▶ **WHAT THIS TASK INVOLVES**
Reproduce precisely the lines between the start of the data below and the line with "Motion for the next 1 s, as", both included.

___ MATERIALS PROVIDED

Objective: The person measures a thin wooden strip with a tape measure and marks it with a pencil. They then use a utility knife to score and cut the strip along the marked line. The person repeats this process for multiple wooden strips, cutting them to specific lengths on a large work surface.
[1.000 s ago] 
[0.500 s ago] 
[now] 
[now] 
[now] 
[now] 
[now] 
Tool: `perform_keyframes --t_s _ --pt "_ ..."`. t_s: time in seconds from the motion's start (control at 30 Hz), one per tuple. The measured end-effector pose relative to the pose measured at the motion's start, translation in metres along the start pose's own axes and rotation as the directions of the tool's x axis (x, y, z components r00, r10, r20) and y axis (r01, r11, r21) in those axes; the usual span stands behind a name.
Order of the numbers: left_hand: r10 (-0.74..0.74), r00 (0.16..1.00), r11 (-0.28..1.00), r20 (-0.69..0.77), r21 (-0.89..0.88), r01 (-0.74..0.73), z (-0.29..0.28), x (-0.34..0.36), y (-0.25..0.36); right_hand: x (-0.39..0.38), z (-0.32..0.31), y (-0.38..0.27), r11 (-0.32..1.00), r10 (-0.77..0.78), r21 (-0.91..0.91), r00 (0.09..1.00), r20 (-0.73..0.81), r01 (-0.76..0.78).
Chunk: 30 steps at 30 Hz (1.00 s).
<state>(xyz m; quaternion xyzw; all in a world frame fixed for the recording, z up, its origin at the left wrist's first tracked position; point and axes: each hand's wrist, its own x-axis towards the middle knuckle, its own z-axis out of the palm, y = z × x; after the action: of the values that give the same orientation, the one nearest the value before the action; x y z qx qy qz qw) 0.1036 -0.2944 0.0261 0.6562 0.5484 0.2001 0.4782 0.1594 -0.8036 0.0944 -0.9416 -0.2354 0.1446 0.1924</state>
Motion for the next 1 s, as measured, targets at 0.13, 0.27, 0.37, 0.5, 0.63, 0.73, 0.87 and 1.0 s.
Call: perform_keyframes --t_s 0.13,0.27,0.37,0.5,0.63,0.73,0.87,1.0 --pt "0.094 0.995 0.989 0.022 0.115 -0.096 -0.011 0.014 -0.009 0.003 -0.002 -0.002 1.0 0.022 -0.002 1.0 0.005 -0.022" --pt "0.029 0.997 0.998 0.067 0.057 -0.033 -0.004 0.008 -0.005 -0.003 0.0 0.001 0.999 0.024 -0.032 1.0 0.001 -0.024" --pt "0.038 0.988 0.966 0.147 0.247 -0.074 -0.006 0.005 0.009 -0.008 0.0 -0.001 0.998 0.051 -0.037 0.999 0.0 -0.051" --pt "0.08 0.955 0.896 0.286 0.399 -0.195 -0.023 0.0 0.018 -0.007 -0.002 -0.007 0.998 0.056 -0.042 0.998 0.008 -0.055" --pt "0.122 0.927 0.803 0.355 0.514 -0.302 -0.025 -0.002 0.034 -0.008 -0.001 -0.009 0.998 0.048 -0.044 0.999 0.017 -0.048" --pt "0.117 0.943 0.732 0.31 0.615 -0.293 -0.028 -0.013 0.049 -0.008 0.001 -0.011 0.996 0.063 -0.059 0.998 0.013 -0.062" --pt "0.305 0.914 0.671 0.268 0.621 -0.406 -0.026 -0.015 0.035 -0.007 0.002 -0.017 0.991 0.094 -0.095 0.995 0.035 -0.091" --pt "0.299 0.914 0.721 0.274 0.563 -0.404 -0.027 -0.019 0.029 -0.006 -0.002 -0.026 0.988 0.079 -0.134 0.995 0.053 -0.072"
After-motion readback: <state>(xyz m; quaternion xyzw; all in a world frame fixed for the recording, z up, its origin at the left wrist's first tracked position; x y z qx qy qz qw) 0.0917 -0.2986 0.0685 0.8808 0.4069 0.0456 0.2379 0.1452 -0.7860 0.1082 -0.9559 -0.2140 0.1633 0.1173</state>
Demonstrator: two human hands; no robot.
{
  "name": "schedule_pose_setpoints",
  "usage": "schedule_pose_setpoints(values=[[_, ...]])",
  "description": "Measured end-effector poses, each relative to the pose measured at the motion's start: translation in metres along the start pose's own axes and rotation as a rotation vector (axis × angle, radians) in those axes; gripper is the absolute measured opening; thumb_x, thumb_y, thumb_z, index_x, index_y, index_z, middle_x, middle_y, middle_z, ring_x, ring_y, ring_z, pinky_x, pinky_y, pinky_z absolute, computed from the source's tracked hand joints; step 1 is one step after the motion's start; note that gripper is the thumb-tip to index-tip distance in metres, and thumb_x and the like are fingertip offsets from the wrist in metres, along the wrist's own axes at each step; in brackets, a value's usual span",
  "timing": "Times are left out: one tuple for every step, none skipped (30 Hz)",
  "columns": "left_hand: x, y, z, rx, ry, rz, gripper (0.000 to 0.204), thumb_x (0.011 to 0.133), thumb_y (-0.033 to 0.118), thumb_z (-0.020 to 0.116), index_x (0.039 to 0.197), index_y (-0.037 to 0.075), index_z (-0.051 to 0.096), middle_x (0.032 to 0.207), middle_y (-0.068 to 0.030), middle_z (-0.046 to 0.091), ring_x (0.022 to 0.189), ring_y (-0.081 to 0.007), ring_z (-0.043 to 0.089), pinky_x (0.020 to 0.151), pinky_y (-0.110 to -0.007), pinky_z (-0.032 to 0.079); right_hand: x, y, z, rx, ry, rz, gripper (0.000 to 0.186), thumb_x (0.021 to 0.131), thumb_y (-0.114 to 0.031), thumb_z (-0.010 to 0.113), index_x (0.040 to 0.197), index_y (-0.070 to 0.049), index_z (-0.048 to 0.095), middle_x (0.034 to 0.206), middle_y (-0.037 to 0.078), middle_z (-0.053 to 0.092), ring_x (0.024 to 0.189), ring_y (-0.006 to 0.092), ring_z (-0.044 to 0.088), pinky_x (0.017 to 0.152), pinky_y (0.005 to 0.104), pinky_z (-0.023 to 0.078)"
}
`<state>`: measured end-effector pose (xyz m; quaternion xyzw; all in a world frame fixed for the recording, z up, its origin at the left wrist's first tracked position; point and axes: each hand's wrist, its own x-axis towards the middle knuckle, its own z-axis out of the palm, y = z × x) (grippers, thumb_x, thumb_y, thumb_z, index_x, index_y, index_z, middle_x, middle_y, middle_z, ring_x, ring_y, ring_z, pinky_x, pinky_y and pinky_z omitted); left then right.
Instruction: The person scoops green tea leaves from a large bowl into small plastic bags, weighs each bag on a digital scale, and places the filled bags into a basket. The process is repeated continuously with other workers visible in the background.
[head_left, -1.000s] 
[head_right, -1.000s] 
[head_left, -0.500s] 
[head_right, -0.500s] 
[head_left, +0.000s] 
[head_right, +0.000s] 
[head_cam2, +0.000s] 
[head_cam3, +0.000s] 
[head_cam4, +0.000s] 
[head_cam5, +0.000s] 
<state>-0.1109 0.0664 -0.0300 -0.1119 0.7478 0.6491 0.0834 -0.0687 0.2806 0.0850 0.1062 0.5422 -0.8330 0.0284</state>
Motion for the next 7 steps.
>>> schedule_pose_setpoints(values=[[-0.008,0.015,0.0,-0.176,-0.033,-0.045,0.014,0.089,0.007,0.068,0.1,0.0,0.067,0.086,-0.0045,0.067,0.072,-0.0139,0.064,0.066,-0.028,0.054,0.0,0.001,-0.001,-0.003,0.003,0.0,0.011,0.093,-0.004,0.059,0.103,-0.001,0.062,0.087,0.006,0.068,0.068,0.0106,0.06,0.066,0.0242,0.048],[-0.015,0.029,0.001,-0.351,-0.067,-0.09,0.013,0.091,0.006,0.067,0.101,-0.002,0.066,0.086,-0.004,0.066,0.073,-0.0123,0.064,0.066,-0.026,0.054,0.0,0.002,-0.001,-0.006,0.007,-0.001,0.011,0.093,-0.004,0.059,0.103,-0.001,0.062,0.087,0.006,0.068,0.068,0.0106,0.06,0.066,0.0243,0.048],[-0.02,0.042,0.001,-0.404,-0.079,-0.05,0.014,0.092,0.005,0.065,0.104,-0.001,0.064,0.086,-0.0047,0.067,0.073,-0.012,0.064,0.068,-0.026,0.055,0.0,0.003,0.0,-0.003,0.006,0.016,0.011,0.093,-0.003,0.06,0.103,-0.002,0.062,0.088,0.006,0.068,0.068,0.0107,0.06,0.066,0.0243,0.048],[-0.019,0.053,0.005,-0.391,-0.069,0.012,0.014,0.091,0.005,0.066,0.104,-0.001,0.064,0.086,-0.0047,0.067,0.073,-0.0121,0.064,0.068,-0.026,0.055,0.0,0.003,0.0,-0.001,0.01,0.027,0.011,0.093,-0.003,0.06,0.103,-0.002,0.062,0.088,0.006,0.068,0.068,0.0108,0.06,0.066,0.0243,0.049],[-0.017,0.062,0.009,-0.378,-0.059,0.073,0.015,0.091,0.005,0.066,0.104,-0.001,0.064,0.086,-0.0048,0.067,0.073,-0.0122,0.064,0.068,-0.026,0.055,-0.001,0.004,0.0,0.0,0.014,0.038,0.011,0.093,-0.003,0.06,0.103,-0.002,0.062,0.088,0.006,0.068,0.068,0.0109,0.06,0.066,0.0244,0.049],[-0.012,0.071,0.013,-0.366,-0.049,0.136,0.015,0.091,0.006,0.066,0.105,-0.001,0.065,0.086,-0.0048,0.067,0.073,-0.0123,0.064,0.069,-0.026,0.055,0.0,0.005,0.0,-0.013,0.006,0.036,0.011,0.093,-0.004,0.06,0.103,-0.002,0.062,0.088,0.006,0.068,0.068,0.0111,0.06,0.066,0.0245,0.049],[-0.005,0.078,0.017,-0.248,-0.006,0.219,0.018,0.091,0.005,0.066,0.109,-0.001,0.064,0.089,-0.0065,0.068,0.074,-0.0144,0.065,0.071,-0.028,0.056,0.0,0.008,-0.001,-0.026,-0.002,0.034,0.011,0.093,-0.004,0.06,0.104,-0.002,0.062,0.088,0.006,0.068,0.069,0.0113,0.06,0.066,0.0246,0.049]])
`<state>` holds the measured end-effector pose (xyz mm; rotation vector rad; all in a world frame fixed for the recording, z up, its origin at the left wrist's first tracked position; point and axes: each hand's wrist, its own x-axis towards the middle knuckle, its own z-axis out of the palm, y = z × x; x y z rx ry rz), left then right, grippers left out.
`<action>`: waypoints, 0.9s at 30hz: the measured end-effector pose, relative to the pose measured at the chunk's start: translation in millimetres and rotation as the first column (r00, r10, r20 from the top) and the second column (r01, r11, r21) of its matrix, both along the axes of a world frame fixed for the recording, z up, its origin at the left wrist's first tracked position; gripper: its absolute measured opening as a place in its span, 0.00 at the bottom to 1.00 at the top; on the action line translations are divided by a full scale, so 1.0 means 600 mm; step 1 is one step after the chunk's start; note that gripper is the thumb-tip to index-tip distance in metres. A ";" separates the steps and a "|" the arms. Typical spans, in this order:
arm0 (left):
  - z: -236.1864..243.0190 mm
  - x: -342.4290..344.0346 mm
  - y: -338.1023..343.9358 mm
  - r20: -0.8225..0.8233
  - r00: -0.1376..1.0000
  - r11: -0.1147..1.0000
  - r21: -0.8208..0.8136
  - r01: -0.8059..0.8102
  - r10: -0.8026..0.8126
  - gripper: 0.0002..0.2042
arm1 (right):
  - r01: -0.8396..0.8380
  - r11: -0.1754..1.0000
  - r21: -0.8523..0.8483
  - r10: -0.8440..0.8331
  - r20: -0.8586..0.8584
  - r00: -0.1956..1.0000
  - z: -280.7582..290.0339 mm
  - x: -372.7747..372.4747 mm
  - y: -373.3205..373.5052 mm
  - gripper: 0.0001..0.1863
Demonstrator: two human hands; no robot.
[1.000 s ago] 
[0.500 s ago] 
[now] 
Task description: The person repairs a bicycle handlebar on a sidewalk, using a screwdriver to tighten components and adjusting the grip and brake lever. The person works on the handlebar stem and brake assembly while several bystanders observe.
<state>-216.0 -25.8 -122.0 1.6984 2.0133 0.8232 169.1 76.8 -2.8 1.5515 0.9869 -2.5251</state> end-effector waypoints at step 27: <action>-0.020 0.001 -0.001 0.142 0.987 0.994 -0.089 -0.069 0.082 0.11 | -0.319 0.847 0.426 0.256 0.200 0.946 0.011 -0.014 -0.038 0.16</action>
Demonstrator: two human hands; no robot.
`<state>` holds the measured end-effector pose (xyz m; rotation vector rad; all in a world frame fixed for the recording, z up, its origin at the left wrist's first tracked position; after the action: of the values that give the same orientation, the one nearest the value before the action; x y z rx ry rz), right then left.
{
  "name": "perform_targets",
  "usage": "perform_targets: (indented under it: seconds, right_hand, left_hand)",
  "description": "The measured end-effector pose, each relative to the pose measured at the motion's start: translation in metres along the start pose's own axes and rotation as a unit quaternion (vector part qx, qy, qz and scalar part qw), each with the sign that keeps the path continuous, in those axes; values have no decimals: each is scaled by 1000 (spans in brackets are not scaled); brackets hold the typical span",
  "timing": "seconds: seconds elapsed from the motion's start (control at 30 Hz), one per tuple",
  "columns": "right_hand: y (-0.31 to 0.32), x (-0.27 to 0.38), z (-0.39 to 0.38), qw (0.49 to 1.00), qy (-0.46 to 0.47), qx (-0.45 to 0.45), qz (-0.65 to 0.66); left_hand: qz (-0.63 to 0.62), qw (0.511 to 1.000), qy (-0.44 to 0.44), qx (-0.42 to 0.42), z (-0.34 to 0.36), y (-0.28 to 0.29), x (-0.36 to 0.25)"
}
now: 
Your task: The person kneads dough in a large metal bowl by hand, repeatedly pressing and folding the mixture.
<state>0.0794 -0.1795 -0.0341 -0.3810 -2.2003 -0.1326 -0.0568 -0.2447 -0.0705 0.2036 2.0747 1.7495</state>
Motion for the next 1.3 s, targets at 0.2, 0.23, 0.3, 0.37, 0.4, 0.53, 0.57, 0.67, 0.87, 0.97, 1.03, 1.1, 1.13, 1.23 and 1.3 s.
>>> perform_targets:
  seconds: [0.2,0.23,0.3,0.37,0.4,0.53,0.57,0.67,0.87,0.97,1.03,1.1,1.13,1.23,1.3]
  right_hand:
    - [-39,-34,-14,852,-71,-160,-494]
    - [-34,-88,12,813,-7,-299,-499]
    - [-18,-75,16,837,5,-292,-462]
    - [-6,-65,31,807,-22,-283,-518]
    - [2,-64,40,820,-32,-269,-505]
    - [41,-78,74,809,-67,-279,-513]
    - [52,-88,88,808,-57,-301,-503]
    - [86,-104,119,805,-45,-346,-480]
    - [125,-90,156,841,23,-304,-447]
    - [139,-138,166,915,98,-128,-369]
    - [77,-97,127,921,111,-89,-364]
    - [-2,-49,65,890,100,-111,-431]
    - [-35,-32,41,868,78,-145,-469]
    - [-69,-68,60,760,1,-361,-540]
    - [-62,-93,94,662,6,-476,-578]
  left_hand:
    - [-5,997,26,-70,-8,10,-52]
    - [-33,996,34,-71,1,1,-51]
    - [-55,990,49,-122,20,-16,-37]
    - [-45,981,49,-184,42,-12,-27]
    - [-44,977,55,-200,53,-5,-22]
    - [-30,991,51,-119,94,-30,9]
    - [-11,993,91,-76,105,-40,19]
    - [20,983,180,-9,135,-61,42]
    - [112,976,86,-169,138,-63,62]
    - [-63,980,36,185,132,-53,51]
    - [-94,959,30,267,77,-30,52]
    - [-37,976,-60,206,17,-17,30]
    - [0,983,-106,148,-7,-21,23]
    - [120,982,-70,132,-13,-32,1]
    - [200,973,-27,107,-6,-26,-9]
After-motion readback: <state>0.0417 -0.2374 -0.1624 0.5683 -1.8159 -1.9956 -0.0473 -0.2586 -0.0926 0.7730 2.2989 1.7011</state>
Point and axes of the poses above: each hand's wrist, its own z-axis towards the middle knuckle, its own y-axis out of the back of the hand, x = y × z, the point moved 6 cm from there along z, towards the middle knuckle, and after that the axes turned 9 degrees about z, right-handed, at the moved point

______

▶ **YOUR RESPONSE**
Objective: The person measures a thin wooden strip with a tape measure and marks it with a pencil. They then use a utility knife to score and cut the strip along the marked line. The person repeats this process for multiple wooden strips, cutting them to specific lengths on a large work surface.
[1.000 s ago] 
[0.500 s ago] 
[now] 
[now] 
[now] 
[now] 
[now] 
Tool: `perform_keyframes --t_s _ --pt "_ ..."`. t_s: time in seconds from the motion's start (control at 30 Hz), one per tuple. The measured end-effector pose relative to the pose measured at the motion's start, translation in metres along the start pose's own axes and rotation as the directions of the tool's x axis (x, y, z components r00, r10, r20) and y axis (r01, r11, r21) in those axes; the usual span stands behind a name.
Order of the numbers: left_hand: r10 (-0.74..0.74), r00 (0.16..1.00), r11 (-0.28..1.00), r20 (-0.69..0.77), r21 (-0.89..0.88), r01 (-0.74..0.73), z (-0.29..0.28), x (-0.34..0.36), y (-0.25..0.36); right_hand: x (-0.39..0.38), z (-0.32..0.31), y (-0.38..0.27), r11 (-0.32..1.00), r10 (-0.77..0.78), r21 (-0.91..0.91), r00 (0.09..1.00), r20 (-0.73..0.81), r01 (-0.76..0.78).
Chunk: 30 steps at 30 Hz (1.00 s).
<state>(xyz m; quaternion xyzw; all in a world frame fixed for the recording, z up, its origin at the left wrist's first tracked position; point and axes: each hand's wrist, its own x-axis towards the middle knuckle, its own z-axis out of the palm, y = z × x; after the action: of the values that give the same orientation, the one nearest the value before the action; x y z qx qy qz qw) 0.1036 -0.2944 0.0261 0.6562 0.5484 0.2001 0.4782 0.1594 -0.8036 0.0944 -0.9416 -0.2354 0.1446 0.1924</state>
Motion for the next 1 s, as measured, targets at 0.13, 0.27, 0.37, 0.5, 0.63, 0.73, 0.87 and 1.0 s.

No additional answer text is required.